VCOM Research Day Program Book 2023

Medical Resident Research Case Reports

18 A Case Report of a Non-Traumatic Complete Avulsion Tear with Retraction of the Right Gluteus Medius Muscle Tendon from the Greater Femoral Trochanter

Christopher Mariano, DO: Steven Cromer, DO; Benjamin Cobbs, MD; Briana Beach, DO Corresponding author: cgmariano@carilionclinic.org

Carilion Clinic Institute for Orthopedics and Neuroscience

Background: Avulsion tears of the gluteus medius tendon are often challenging to diagnose. They do not always present after acute traumas and can have symptoms that make it difficult to distinguish from other hip pathologies. History/Physical Exam: A 69-year-old male presented to the sport’s medicine clinic complaining of right sided hip/gluteal pain with radiation down the right thigh. The pain began insidiously without any inciting injury along the lateral portion of the hip to the greater trochanter and had been going on for about two weeks. The pain was dull, achy and constant but was worsened with activity such as walking. Normally he is able to walk 5 miles daily with his wife but since the pain onset, he has only been able to max out at 1 mile. He does have a history of a lumbar surgery in 2005 but had not had gluteal or hip pain prior to this. At the initial presentation the pain had resolved but after a few weeks the pain returned. Physical exam again was relatively benign but pertinent positives/ negatives included 4/5 strength in isolated right hip abduction testing. Positive Trendelenburg sign present with antalgic gait. No atrophy or deformity in the gluteus was observed. He did not endorse any tenderness to palpation

Differential Diagnosis: Spinal stenosis, lumbar radiculopathy, partial tear of the gluteus was considered due to the location of pain and exam findings. Imaging: R of right hip and lumbar spine revealed no fractures and disc space narrowing at L4-L5. MRI of hip and lumbar spine to further evaluate. A complete avulsion tear of the right gluteus medius tendon from the greater trochanter with 5.0 cm of retraction and fluid gap was observed on the study.

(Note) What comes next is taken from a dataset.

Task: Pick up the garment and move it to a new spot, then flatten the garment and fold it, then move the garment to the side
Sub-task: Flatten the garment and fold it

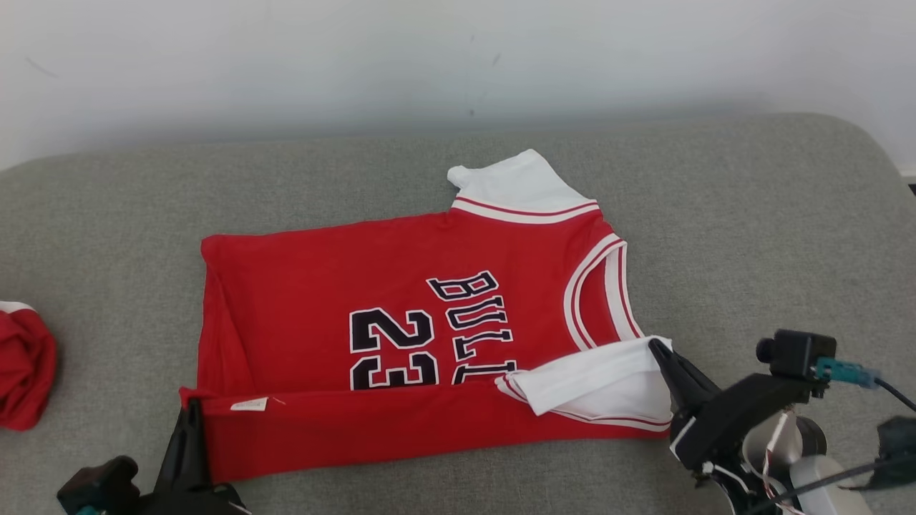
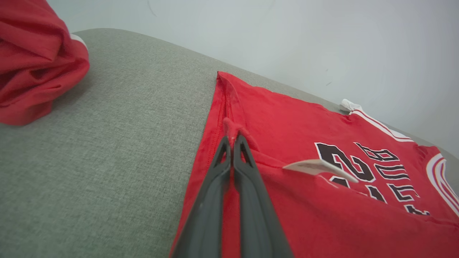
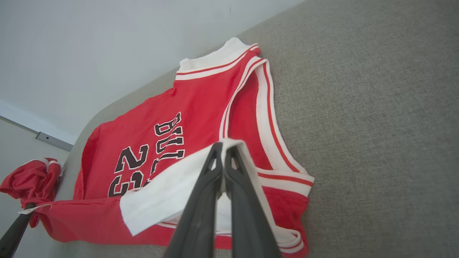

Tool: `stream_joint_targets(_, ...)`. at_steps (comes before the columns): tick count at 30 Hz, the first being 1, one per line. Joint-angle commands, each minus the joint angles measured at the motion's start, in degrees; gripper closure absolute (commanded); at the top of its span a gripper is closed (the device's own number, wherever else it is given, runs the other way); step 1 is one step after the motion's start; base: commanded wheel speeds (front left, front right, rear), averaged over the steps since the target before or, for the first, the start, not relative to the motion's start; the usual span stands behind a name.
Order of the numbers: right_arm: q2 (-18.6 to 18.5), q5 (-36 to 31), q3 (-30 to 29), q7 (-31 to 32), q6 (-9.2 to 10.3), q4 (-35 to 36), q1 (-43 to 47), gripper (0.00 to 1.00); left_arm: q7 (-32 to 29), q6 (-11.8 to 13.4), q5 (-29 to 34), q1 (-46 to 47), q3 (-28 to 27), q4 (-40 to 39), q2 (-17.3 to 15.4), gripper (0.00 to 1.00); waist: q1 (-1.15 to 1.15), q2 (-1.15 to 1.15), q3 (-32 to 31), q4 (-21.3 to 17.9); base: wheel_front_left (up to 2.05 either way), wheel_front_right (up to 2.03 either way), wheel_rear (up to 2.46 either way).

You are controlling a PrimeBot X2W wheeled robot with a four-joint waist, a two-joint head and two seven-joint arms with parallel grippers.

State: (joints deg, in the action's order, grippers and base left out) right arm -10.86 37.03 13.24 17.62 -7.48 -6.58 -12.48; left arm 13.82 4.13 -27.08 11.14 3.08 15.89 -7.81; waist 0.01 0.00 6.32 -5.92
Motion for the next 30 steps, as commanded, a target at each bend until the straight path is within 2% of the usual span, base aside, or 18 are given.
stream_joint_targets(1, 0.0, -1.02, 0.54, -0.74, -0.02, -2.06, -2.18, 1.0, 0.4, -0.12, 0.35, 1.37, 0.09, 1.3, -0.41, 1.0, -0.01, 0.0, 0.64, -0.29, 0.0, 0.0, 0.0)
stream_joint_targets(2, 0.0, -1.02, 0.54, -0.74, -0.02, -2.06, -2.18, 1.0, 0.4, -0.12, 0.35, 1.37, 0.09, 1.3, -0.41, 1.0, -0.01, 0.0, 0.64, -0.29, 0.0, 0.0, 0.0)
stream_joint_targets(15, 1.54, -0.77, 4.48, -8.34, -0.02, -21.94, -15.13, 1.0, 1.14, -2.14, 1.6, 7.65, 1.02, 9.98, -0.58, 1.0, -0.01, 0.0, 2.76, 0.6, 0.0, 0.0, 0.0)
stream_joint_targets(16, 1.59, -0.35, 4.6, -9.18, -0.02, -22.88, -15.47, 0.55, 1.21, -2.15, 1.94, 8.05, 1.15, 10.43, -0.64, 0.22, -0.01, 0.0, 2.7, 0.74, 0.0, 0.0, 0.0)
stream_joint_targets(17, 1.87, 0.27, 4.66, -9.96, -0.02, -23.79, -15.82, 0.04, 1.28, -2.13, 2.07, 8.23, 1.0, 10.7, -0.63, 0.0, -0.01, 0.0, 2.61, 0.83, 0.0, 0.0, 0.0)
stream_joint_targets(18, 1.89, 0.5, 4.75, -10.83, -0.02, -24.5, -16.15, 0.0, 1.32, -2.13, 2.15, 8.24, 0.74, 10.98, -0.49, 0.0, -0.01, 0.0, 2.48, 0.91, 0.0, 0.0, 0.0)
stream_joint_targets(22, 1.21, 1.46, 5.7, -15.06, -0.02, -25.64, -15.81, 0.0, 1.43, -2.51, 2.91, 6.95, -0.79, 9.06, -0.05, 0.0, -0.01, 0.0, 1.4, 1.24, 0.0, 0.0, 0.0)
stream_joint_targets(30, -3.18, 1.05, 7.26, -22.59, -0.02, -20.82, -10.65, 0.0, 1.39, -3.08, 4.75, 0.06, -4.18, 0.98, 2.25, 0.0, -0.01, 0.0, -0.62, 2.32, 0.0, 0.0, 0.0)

Additionally, significant neuroforaminal stenosis at L4-L5 was observed Management: The patient was referred to surgery. The patient was deemed to be a good candidate for tendon repair due to the lack of atrophy on MRI. Other alternative treatments discussed included targeted injections, physical therapy, osteopathic manipulation therapy and OTC anti-inflammatories. He was informed that if his neuroforaminal stenosis was contributing to the pain then it would be unclear as to how much benefit the surgery would have. The patient took time to discuss options with his wife and ultimately decided to pursue surgical repair which is being scheduled.

Discussion: This case illustrates the potential for complete gluteal avulsion tears presenting without trauma. Recognition of this and narrowing the physical exam to isolate abduction strength can help clinicians with earlier suspicion leading to more prompt imaging and appropriate diagnosis.